Three Controls That Track With the Maturity Leaders
Fortinet’s 2026 data attaches specific outcome differences to controls that distinguish higher-maturity organizations from those still operating reactively. Forrester’s 2026 threat analysis similarly names OT environments as a primary 2026 attack surface, reinforcing the urgency below.

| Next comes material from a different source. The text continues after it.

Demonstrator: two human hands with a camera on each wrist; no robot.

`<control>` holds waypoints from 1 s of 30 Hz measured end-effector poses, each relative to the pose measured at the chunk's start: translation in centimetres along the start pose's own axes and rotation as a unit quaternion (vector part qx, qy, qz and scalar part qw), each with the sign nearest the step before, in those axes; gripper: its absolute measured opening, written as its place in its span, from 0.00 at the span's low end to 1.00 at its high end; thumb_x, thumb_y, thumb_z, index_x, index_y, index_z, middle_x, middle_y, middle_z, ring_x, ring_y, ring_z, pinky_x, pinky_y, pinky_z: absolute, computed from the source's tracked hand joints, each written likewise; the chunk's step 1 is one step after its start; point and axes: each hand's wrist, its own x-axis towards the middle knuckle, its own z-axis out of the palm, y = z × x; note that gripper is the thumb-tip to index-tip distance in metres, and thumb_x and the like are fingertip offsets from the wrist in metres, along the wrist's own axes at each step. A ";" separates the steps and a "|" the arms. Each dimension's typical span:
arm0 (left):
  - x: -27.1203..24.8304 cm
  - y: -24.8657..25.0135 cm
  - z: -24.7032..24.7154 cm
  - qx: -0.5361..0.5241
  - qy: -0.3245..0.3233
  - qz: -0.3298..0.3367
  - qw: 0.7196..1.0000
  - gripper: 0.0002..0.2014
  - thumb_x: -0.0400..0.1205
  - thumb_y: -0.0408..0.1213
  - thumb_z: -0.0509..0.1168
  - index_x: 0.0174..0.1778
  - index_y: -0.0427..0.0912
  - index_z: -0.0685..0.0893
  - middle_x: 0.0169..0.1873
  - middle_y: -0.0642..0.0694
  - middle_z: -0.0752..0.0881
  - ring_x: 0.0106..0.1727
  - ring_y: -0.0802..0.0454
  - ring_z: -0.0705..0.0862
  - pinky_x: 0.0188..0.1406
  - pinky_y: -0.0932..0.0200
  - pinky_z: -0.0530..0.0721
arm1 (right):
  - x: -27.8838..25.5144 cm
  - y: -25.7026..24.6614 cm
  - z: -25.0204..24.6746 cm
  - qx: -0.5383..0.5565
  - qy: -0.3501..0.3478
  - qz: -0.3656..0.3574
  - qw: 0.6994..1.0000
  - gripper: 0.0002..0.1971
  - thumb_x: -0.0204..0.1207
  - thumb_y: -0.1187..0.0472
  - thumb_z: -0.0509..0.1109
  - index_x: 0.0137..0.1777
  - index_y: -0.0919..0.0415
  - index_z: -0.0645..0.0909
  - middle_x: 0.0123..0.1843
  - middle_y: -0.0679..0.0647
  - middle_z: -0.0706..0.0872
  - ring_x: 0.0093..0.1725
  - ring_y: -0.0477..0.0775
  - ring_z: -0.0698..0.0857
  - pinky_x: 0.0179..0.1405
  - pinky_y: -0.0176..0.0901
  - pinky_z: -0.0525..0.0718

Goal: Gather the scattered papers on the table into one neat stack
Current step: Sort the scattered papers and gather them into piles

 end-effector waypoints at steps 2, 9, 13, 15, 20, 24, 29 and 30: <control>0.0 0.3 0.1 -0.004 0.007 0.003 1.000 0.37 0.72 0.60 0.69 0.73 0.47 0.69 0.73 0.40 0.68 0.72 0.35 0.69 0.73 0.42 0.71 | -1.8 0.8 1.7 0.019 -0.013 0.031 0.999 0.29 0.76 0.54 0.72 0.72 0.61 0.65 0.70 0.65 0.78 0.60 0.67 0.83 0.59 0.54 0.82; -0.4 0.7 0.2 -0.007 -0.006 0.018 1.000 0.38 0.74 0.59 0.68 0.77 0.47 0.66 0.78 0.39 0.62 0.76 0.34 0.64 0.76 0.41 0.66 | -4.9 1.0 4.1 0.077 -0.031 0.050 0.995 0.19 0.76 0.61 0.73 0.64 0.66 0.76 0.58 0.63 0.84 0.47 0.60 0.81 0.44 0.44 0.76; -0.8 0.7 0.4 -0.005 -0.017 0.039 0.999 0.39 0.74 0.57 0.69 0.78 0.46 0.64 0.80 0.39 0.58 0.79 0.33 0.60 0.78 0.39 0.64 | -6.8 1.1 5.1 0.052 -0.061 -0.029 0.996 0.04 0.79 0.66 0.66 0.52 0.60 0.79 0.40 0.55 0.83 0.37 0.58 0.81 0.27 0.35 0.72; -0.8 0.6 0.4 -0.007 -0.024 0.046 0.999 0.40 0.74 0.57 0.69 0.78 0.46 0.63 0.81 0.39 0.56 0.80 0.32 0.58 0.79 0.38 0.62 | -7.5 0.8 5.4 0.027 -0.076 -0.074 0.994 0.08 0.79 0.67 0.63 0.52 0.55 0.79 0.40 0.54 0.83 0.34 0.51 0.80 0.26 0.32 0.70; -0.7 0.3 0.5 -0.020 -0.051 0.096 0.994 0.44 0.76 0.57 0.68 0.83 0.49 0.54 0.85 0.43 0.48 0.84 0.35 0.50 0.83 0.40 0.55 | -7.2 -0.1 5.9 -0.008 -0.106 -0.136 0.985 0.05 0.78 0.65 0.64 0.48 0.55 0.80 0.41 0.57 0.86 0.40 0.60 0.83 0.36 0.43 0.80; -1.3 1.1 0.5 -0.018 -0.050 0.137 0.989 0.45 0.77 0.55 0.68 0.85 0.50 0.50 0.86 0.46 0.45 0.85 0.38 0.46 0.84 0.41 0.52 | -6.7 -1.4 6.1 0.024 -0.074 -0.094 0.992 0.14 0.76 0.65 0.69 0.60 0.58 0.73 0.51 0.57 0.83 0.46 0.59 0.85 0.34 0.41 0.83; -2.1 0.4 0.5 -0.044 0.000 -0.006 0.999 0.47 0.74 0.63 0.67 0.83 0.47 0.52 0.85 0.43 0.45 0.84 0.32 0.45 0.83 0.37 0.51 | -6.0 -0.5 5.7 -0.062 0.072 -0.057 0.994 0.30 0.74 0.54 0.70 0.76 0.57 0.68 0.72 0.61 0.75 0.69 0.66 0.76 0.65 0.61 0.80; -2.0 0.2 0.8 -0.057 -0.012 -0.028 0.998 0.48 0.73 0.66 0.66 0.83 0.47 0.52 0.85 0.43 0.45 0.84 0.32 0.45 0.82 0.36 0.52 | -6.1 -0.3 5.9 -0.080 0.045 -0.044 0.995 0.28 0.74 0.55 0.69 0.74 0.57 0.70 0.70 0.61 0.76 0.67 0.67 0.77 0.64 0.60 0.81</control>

Enforce IT/OT network segmentation before modernizing hardware – Organizations refreshing ICS equipment without closing segmentation gaps risk widening an already-enlarged attack surface. Fortinet’s data shows organizations with segmentation in place report lower business disruption; equipment refresh without segmentation transfers legacy risk to new hardware.
Anchor CISO OT ownership to a maturity-baseline audit within 90 days of governance transfer – The level-4 drop from 49% to 17% shows that improved executive visibility reveals program gaps previously undetected. A CISO inheriting OT responsibility without a baseline maturity assessment has no ground truth for board reporting on risk posture.
Build incident response playbooks that name OT-specific production scenarios – Attacker dwell times of weeks or months have increased even as short-dwell attacks flattened. Generic IT-built IR playbooks do not account for production-line continuity, plant operations constraints, or OT-specific recovery sequencing. The board table Springer describes, where OT cybersecurity is now a standing agenda item, needs playbooks that translate breach impact into production terms the C-suite can act on.